GRAND RAPIDS, MI—Stating the new edition of the Scriptures would allow Christians to remove doctrines, verses, and entire books of the Bible they find unpopular or inconvenient, Zondervan Publishing announced Wednesday a new Bible with micro-perforated, completely removable pages.
“Don’t like some of the heavy-handed calls to repentance, whether in the New Testament or Old?

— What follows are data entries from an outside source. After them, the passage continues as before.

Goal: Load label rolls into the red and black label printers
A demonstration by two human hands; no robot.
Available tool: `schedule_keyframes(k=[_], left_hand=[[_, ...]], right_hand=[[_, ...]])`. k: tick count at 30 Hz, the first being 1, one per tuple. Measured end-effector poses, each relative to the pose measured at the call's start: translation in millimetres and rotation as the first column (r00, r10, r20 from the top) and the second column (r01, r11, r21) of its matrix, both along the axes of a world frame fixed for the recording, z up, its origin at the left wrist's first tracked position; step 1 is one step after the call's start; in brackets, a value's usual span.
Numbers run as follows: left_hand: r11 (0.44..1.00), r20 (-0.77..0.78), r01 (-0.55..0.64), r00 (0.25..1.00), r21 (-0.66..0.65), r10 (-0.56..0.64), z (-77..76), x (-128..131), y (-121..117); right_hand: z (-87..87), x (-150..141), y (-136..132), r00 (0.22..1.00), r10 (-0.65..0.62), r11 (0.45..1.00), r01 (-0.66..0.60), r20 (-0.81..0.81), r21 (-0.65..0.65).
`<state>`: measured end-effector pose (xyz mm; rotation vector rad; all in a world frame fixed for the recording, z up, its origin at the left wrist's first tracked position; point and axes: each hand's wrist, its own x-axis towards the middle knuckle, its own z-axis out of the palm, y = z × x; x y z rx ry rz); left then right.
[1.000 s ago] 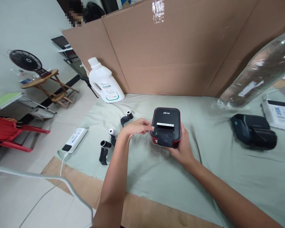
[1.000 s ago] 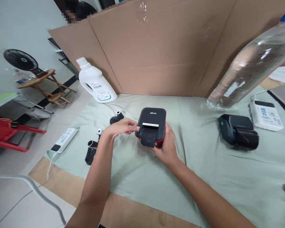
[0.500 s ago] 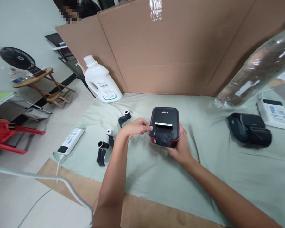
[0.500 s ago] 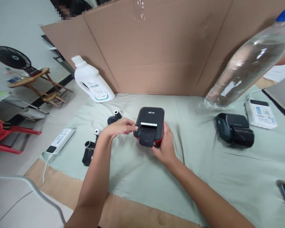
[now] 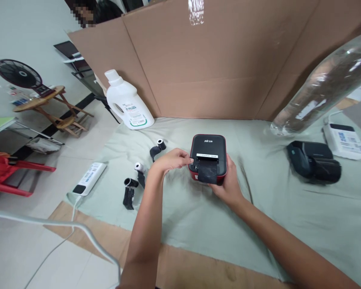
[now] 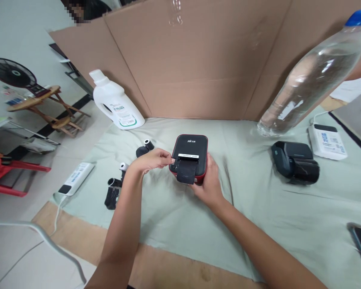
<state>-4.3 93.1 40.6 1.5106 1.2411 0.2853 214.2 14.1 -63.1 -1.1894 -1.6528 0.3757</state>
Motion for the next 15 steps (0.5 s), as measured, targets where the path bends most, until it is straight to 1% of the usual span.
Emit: schedule_keyframes(k=[4, 12, 15], left_hand=[[1.000, -0.009, -0.002, 1.000, 0.002, 0.002, -1.1, 0.1, 0.0], [1.000, 0.011, 0.003, 1.000, 0.002, -0.003, -0.4, 0.7, -0.3], [1.000, 0.020, 0.002, 1.000, 0.001, -0.002, -2.6, 0.0, 1.0]], right_hand=[[1.9, -0.6, 0.5, 0.999, 0.024, 1.000, -0.024, -0.028, -0.005], [3.1, -0.8, -1.0, 0.998, 0.030, 1.000, -0.030, -0.051, 0.006], [2.2, -0.4, -1.0, 0.999, 0.028, 1.000, -0.028, -0.023, 0.000]])
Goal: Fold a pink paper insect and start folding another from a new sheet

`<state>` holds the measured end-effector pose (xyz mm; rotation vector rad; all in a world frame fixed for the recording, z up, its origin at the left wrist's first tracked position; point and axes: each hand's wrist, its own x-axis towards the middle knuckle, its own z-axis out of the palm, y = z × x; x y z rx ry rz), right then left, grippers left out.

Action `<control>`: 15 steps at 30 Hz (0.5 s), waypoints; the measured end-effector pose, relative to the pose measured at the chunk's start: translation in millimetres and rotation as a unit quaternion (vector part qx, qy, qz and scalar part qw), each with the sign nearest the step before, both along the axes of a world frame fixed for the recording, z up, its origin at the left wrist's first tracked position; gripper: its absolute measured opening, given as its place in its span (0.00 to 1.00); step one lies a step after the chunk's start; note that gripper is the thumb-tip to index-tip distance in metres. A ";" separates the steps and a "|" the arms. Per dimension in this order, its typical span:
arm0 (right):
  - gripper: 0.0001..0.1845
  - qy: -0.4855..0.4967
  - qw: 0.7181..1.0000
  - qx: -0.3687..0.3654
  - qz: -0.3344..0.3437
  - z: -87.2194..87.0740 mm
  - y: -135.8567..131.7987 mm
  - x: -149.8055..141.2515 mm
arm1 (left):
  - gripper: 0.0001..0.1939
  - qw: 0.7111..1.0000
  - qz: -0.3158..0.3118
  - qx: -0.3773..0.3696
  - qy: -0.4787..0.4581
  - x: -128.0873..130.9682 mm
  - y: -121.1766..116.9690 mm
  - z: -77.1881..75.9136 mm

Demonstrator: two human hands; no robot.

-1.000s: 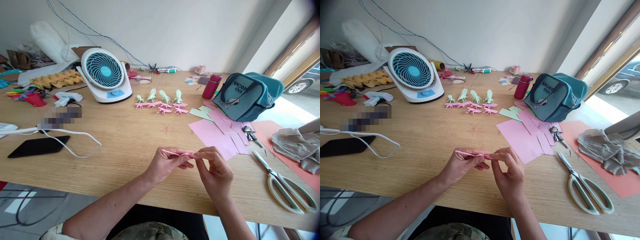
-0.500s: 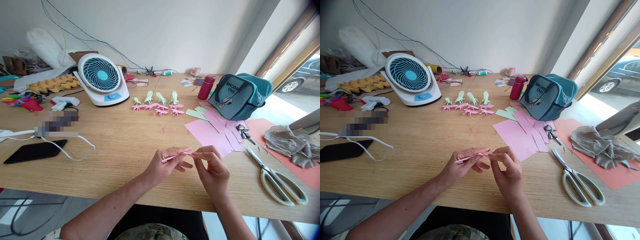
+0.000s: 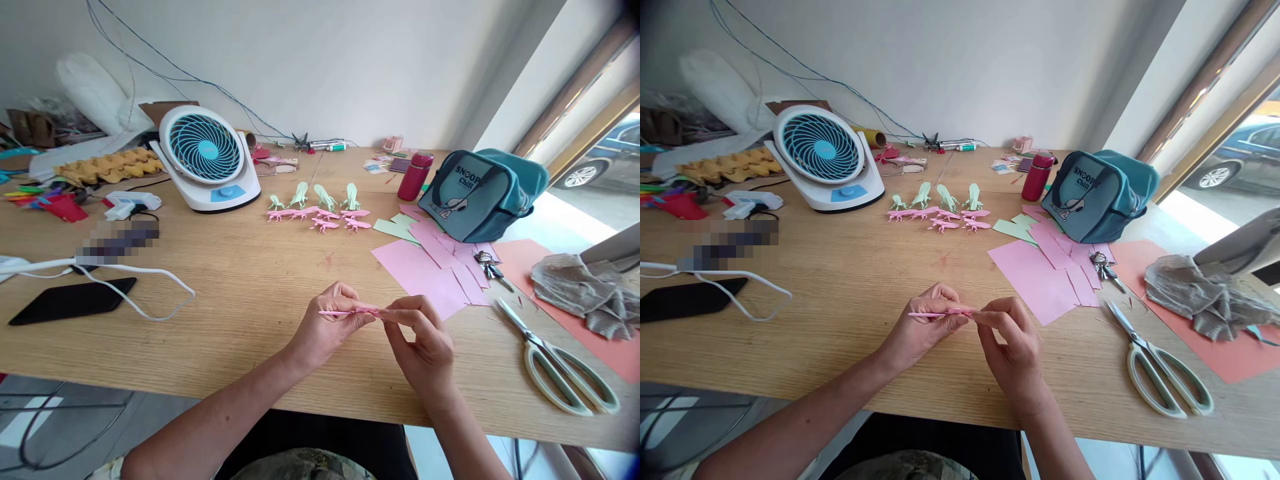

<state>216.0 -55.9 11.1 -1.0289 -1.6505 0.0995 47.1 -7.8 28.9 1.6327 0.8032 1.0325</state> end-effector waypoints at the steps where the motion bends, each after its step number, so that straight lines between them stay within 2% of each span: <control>1: 0.17 0.004 1.000 0.000 0.004 0.3 0.3 0.0 | 0.12 0.999 0.006 0.028 0.015 -1.3 1.0 0.5; 4: 0.18 0.022 1.000 -0.003 0.017 1.7 1.5 0.3 | 0.12 0.998 -0.013 0.053 0.024 -2.3 3.2 1.5; 8: 0.20 0.035 0.999 -0.001 0.029 4.7 3.3 1.6 | 0.18 0.995 -0.072 -0.061 -0.034 1.8 3.2 2.2; 11: 0.21 0.017 0.999 0.004 0.033 7.5 4.2 2.2 | 0.19 0.988 -0.070 -0.110 -0.077 4.9 2.2 2.3; 15: 0.18 -0.001 1.000 -0.006 0.020 10.7 4.3 -0.2 | 0.16 0.987 -0.041 -0.122 -0.094 5.0 1.0 3.6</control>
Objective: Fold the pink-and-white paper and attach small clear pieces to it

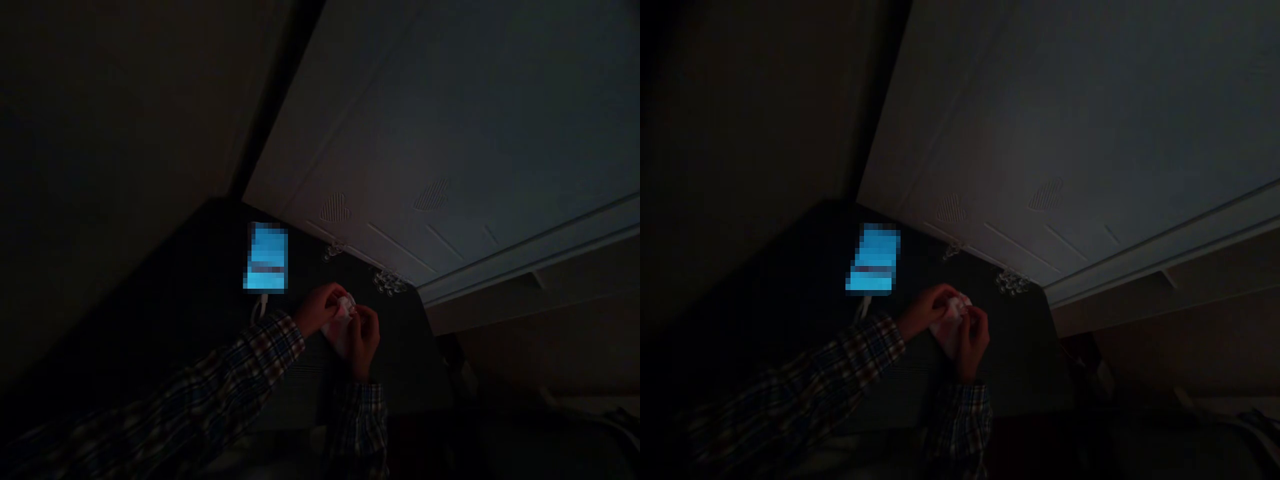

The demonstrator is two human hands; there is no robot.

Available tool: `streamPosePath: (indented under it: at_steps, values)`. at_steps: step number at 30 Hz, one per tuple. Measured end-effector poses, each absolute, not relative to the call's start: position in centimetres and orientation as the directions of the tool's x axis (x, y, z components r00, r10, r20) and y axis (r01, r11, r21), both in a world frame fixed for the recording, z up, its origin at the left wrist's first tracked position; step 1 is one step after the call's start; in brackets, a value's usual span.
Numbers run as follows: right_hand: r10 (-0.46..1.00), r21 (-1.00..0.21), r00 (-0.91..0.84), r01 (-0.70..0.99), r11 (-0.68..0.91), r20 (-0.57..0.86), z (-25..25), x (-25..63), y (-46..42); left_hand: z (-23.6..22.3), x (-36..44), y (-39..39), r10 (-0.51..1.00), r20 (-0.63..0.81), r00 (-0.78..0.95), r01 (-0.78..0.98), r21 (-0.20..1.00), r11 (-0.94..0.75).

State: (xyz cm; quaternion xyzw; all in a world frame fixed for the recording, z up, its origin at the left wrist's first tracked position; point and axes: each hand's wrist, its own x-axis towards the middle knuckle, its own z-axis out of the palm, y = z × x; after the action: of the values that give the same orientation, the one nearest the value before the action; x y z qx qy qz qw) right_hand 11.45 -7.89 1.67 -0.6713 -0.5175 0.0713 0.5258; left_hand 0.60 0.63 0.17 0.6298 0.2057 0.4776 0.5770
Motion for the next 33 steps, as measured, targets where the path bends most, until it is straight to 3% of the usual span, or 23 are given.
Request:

Now you can just rip that page right out,” a representative for the publisher said in an over-the-phone interview. “If you’re reading through an epistle and the author calls you to the carpet on one of your pet sins, you can just crumple that page up and toss it right in the trash.”
“The bottom line is, if you stumble across a snippet of the Word that’s hard for you to swallow, now you can just get rid of it,” the rep added.
Zondervan further claimed that internal tests showed a massive improvement in the devotional lives of users of the Bible, who reported that they enjoyed the Word of God more than ever.
“People are far more likely to daily pick up their Bible if they know it’s not going to convict them of their sin, make them uncomfortable, or confront their faulty thinking on an issue. The NIV Perforated Bible makes that dream into a reality.”
According to the rep, the Bible will also ship with a quick-start guide for Christians of different theological persuasions, indicating which pages they should remove right away.